Because of the unique features of each state, your independent agent is your best source of advice to understand your specific policy coverage selections and options. Here are just a few things to consider:
Why should I buy more types of insurance than my state requires? Most states only require you to purchase liability insurance (such as bodily injury and property damage) which doesn’t include damage to your car in the event of an accident, fire, theft, vandalism, weather related loss, etc. If you are hit by a driver with little or no insurance, you want to ensure you and your passengers can be protected for medical and other expenses. If your car is out of commission due to a covered loss, you may want to rent a substitute vehicle.
What liability limits should I buy? States set minimum required amounts of liability insurance. For many, these are inadequate to cover medical costs, loss of income, and injury settlements. Higher limits often are very affordable.
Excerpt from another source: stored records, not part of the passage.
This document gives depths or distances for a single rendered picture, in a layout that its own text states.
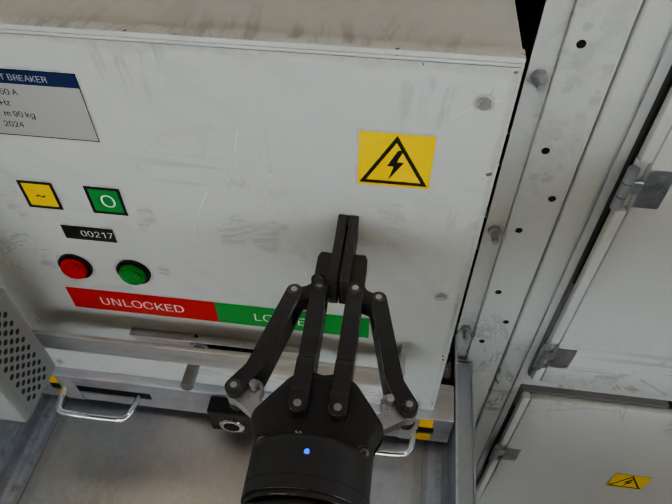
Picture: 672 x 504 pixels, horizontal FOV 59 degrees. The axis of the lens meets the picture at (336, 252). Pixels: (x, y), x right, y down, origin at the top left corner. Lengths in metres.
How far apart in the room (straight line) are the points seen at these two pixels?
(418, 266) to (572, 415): 0.52
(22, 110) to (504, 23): 0.36
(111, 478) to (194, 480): 0.10
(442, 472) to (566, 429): 0.29
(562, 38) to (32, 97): 0.42
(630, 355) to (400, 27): 0.57
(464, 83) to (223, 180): 0.20
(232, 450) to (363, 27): 0.57
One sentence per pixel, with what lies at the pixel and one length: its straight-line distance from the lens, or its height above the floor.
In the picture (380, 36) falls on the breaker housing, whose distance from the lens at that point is 0.42.
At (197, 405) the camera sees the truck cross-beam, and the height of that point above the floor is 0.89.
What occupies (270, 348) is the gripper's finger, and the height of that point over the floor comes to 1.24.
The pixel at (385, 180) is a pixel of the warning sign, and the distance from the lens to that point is 0.46.
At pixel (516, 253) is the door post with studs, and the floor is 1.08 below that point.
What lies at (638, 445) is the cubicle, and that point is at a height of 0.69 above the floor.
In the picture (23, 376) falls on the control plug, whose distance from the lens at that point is 0.69.
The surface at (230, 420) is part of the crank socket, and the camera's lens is 0.76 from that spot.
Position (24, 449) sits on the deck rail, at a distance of 0.90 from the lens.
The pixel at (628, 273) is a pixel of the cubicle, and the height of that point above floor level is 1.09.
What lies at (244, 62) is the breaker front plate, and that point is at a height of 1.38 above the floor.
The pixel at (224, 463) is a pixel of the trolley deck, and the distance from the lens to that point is 0.81.
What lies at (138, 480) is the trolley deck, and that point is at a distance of 0.83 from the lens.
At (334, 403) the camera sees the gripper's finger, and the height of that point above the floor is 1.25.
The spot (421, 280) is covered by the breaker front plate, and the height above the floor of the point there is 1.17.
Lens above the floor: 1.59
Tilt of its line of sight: 48 degrees down
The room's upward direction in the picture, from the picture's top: straight up
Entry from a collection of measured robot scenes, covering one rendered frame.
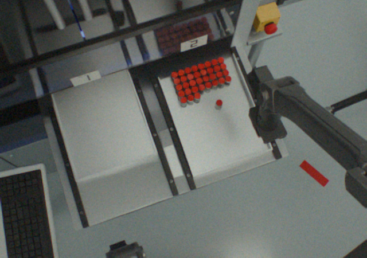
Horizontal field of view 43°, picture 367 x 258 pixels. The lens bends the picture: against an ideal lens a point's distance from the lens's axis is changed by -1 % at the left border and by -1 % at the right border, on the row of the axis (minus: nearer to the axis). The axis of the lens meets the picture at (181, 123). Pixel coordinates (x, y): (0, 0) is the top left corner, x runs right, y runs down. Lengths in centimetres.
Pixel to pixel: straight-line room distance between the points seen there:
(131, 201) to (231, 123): 40
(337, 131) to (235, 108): 68
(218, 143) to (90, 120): 41
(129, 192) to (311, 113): 71
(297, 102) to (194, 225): 143
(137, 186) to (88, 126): 25
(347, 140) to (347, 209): 163
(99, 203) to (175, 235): 91
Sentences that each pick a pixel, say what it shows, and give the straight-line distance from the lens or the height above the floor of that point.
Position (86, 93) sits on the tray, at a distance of 155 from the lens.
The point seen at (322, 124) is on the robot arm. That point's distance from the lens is 90.
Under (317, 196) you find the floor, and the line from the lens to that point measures 243.
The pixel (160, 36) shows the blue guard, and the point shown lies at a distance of 132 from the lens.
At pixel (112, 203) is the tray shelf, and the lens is 145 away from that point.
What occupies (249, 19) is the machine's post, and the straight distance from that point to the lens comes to 144.
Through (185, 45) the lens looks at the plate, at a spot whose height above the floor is 103.
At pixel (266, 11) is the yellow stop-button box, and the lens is 150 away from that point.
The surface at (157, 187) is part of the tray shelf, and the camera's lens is 145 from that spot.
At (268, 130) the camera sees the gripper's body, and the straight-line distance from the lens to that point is 119.
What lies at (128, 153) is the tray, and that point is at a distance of 147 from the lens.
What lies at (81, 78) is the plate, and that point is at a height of 103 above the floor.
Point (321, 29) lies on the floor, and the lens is 273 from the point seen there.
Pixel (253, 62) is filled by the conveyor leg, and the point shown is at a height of 27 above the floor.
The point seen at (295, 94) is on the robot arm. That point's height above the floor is 140.
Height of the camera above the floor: 231
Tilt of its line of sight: 74 degrees down
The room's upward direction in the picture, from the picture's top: 2 degrees clockwise
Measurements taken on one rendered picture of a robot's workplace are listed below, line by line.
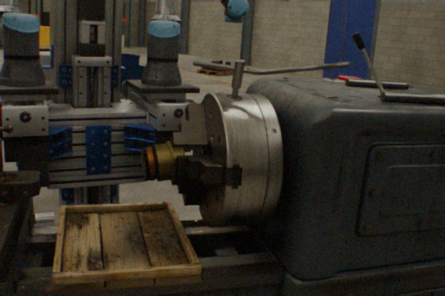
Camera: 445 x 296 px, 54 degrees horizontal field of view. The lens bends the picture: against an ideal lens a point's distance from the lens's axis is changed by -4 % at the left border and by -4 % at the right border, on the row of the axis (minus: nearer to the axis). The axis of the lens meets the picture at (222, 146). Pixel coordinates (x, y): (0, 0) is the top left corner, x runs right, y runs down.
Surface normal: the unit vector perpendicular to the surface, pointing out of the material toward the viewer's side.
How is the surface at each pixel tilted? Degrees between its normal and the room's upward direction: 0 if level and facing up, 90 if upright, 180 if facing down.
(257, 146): 63
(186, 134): 56
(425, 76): 90
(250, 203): 109
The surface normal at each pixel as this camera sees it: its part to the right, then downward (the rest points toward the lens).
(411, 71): -0.83, 0.08
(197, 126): 0.27, -0.33
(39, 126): 0.43, 0.26
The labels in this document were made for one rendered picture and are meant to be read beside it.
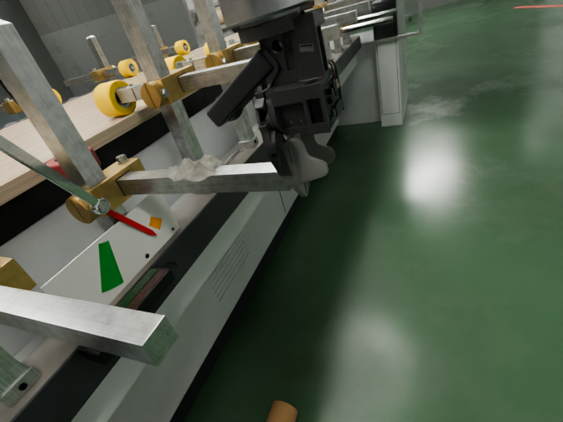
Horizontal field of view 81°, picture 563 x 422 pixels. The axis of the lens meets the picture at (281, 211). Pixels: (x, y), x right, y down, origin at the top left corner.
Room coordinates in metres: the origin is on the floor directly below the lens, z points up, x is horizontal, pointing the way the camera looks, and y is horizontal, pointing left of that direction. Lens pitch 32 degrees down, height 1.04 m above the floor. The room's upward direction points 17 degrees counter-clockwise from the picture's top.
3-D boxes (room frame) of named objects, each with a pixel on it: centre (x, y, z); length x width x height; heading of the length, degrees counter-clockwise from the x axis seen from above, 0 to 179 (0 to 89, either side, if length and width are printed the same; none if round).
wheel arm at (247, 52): (0.97, -0.03, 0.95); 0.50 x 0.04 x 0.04; 60
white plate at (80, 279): (0.49, 0.28, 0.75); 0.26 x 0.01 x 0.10; 150
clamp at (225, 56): (0.98, 0.02, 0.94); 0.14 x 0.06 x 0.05; 150
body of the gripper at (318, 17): (0.38, -0.05, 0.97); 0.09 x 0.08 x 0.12; 60
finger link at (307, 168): (0.37, -0.04, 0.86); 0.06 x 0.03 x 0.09; 60
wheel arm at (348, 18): (1.18, -0.16, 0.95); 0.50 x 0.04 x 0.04; 60
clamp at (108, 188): (0.55, 0.28, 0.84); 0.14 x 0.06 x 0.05; 150
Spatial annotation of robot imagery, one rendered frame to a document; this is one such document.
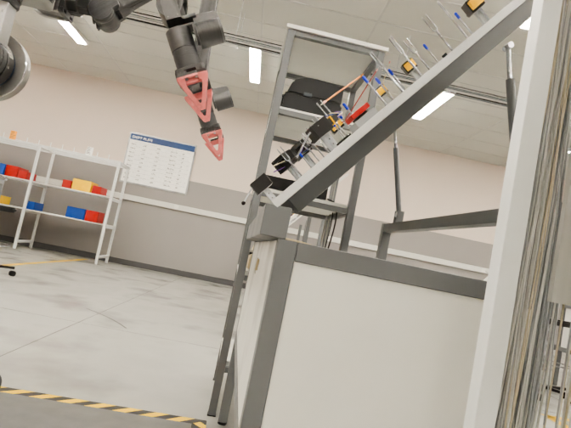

What deductible amount should I buy? A deductible is your out-of-pocket cost toward repairing your damaged car. This amount is generally deducted from our final payment to the auto repair or auto body shop, or to you. Higher deductibles may save money for drivers with no losses or with older vehicles you are less likely to repair. You can choose different deductibles for Collision and Comprehensive coverage.
What if a family member drives my car? It’s important to list all licensed household members on your car insurance policy, even a child away at school, in the military, or with their own insurance. This may extend your insurance if they drive one of your cars, rent a car, or drive someone else’s auto. Has a family member ever used the last car in the driveway, borrowed a college roommate’s car, or needed to take your car while theirs was in the shop? Coverage may be limited or denied if your child, relative or family member is not listed on your policy. Ask your agent for an explanation of all policy terms and conditions.